Head-shop baron shuts outlet on Costa del Sol
Spanish authorities scupper plans for expansion after premises swoop
MILLIONAIRE head-shop baron James Bellamy has suffered a setback in his hopes of opening a chain of the controversial stores in Spain.
The businessman has closed down his first Nirvana head shop in the Costa del Sol resort of Benalmadena less than three months after opening.
Mr Bellamy vacated the premises near a notorious clubber's paradise after pressure from local authorities.
Town hall inspectors and local police are thought to have swooped on the shop and taken away dozens of products for analysis a few weeks after its opening at the end of June.
The closure has left Mr Bellamy's dreams of expanding his multinational empire after a clampdown from the Government here in disarray.
He is now thought to have postponed plans for a string of new shops in neighbouring Fuengirola and the Costa Blanca resorts of Alicante and Benidorm.

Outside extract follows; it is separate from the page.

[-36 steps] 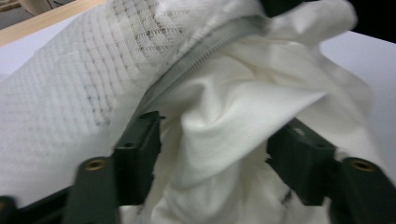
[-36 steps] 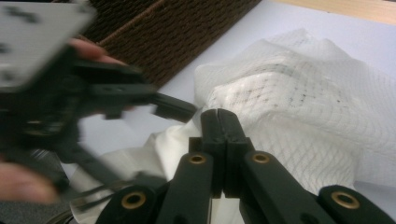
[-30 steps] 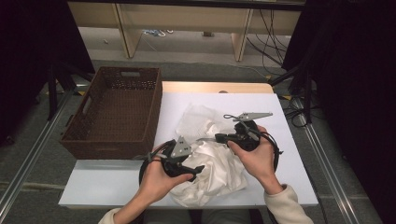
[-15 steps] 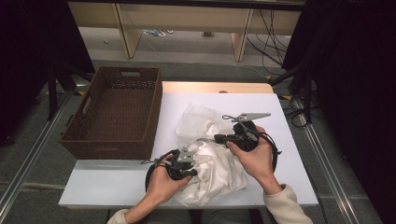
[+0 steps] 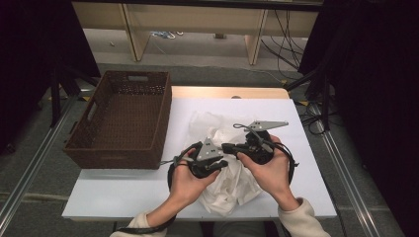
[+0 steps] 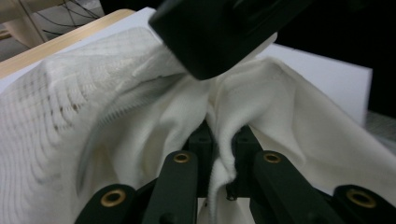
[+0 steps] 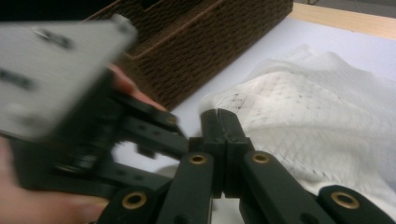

Yesterday, all that remained of Mr Bellamy's intended flagship store was the traditional logo -- the word 'Nirvana' in red, gold and green between two marijuana leaves.
A 'To Let' sign stood in the window of the shuttered-up shop -- empty except for a few dust-covered shelves.
Brightly-coloured lettering boasting 'Legal Highs, Incense, Bath Salts and Novelty Items' had been wiped clean.
Benalmadena Town Council, the local authority covering the area, had yet to make any official comment on the closure by the end of yesterday.
But a source close to the case said: "Nirvana hasn't been closed down.
"What may have happened is that the owners got the message businesses like these are not welcome in the area.
"There was an inspection and items were taken away.
"I believe it was an administrative inspection to make sure the shop was complying with things like regulations on labelling rather than an inspection motivated by allegations criminal offences were being committed."
The source added: "The simplest thing to do when you want a business to go away is to put a police officer outside their door.
"No one's going to buy anything they're worried might be dodgy with police outside.
"I don't know what happened in this particular case. But I don't think anyone in the town hall will be too upset they're gone.
"Nor do I think they're going to have much joy if they try to set up elsewhere on the Costa del Sol.
"I'd be surprised if any council in the area tolerates this sort of business."
Neighbouring retailers told how they turned up for work to find the shutters at Nirvana pulled down.
One, who asked not to be named, said: "They were open 24/7 so I was surprised to see the shop closed.
"They seemed to be doing a roaring trade in the short space of time they were open."
The Nirvana head shop in Benalmadena was designed to attract clubbers from the town's busy Sol y Mar 24-hour square -- where several nightclubs stay open until dawn catering for masses of young revellers.
It stocked many of the same legal highs that caused dozens of Irish youths to be hospitalised.
The store sought to exploit the same legal loopholes it targeted so successfully here by selling products that had not been legislated against.
It is thought to have traded with a licence granted to the previous tenants of the premises.